Task to complete: Could you retype the listing beneath, keeping each line exactly as it is?

[Data provided — start]

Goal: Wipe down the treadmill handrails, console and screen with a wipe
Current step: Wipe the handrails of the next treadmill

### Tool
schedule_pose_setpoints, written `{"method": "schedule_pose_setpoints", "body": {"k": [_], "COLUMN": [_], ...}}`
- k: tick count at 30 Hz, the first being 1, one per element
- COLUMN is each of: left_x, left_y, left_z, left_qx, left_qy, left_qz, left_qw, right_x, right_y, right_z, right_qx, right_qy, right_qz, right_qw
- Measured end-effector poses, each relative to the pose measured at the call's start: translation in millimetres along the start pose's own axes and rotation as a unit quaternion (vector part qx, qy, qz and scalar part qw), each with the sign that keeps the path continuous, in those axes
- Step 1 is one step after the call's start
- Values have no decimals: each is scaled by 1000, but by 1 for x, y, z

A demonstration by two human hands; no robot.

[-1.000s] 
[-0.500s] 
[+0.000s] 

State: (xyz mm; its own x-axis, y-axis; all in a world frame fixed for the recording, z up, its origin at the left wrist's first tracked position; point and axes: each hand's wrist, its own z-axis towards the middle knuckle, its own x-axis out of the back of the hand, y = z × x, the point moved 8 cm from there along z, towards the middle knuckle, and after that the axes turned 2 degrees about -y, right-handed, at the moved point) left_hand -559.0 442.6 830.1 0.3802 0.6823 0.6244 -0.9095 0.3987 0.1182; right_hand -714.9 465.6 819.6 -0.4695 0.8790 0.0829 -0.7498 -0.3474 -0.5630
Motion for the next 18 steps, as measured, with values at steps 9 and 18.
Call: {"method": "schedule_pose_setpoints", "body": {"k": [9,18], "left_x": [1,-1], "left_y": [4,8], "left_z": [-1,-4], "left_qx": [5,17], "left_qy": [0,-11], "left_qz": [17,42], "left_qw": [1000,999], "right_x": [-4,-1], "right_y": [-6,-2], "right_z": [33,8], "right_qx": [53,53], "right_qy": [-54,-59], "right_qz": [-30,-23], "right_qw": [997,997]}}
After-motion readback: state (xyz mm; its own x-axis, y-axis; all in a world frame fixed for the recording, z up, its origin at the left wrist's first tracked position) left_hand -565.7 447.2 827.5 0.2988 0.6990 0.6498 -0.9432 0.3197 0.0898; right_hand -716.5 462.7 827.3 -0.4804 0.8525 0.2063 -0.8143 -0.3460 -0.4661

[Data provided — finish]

Answer for the task:
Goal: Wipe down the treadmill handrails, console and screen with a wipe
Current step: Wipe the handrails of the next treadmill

### Tool
schedule_pose_setpoints, written `{"method": "schedule_pose_setpoints", "body": {"k": [_], "COLUMN": [_], ...}}`
- k: tick count at 30 Hz, the first being 1, one per element
- COLUMN is each of: left_x, left_y, left_z, left_qx, left_qy, left_qz, left_qw, right_x, right_y, right_z, right_qx, right_qy, right_qz, right_qw
- Measured end-effector poses, each relative to the pose measured at the call's start: translation in millimetres along the start pose's own axes and rotation as a unit quaternion (vector part qx, qy, qz and scalar part qw), each with the sign that keeps the path continuous, in those axes
- Step 1 is one step after the call's start
- Values have no decimals: each is scaled by 1000, but by 1 for x, y, z

A demonstration by two human hands; no robot.

[-1.000s] 
[-0.500s] 
[+0.000s] 

State: (xyz mm; its own x-axis, y-axis; all in a world frame fixed for the recording, z up, its origin at the left wrist's first tracked position; point and axes: each hand's wrist, its own z-axis towards the middle knuckle, its own x-axis out of the back of the hand, y = z × x, the point moved 8 cm from there along z, towards the middle knuckle, and after that the axes turned 2 degrees about -y, right-handed, at the moved point) left_hand -559.0 442.6 830.1 0.3802 0.6823 0.6244 -0.9095 0.3987 0.1182; right_hand -714.9 465.6 819.6 -0.4695 0.8790 0.0829 -0.7498 -0.3474 -0.5630
Motion for the next 18 steps, as measured, with values at steps 9 and 18.
Call: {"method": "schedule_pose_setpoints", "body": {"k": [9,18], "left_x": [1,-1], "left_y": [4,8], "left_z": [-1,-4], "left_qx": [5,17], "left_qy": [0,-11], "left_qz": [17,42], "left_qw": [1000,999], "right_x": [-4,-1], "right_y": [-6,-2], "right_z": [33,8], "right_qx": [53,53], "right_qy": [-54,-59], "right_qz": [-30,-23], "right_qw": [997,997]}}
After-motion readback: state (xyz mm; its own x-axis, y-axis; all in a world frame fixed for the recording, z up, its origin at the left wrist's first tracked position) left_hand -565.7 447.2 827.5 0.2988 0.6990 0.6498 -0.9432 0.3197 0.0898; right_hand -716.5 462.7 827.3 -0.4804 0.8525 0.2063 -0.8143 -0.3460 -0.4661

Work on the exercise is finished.